Dynamic Digital Signage Articles
Digital Signage Transforms In-Store Advertising
It’s late afternoon, and a 30-something mother is running into
the grocery store with shopping cart and four-year-old in tow to pick
up a couple of things for dinner, and a cookie for the little one. She
isn’t sure what her husband and three kids want, but as she walks
into the store, something on a plasma screen overhead catches her attention.
She moves the cart forward, but stops and turns to watch the screen again.
Two women are talking about picking something up for dinner, and they’re
laughing. The woman smiles and the image on the plasma screen dissolves
into that day’s special family-style dinners in the deli department
at 20 percent off. Now she knows what she is buying for dinner.

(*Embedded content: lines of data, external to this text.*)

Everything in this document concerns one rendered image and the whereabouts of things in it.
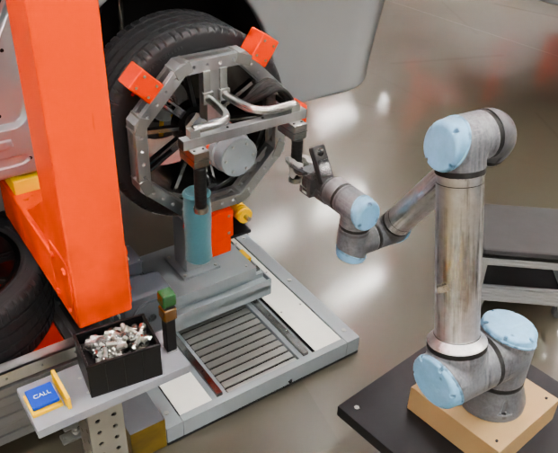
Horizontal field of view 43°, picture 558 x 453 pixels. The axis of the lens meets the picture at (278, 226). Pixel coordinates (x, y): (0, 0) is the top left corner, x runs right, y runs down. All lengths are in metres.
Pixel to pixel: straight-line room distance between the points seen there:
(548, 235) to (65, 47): 2.00
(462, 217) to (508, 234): 1.25
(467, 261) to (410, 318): 1.24
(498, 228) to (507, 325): 1.02
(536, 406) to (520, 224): 1.02
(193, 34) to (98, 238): 0.69
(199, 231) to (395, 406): 0.80
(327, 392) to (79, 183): 1.22
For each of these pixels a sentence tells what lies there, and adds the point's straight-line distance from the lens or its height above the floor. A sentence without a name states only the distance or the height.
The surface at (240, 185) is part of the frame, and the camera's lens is 2.44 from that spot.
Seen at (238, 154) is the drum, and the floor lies 0.86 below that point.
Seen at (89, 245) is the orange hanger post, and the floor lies 0.79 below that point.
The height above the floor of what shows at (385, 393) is 0.30.
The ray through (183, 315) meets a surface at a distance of 2.61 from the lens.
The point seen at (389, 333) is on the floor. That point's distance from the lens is 2.83.
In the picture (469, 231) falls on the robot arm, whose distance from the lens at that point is 1.67.
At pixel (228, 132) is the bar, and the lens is 2.03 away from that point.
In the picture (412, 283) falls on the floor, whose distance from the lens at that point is 3.09.
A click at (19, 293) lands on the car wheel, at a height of 0.50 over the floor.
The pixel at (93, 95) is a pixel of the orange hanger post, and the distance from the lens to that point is 1.73.
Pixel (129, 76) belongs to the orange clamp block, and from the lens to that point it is 2.08.
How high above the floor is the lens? 1.88
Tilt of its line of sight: 34 degrees down
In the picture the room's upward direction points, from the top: 2 degrees clockwise

Welcome to the future of advertising a future that could reinvigorate
a medium beset by splintered audiences, too many messages and continually
escalating costs. Point-of-purchase advertising that uses state-of-the-art
digital signage, like the plasma screen and the deli special, will allow
retailers to reach their best customers when they’re ready to buy,
and allow them to do so at a fraction of the cost of other media and with
almost 100 percent penetration. Who can argue with results like that?
How In-Store TVs Play to Shoppers
Slim screens in shops give retailers innovative and dynamic ways to keep
consumers informed, entertained, and more likely to buy. Flat-panel TVs
are cool. Retailers know that, too -- and they're using them to woo you.
As you hit the mall this holiday season, expect to see these sleek screens
-- from large wall-mounted units to tiny four-inch displays embedded inside
cases -- staring at you from more places than ever. Increasingly, retailers
are not only using them to play commercials but also loading them with
eye-catching video to draw you inside their store and enhance the experience
while you're there.
MORE THAN SHOPPING. The concept of using TVs in stores has been around
for a long time. But in the past, you could find them only in such large
chains as Blockbuster (BBI ), Wal-Mart (WMT ), and Best Buy (BBY ). And
the content wasn't exactly appealing -- mostly a series of ads, ranging
from movie previews to special in-store sales and promos.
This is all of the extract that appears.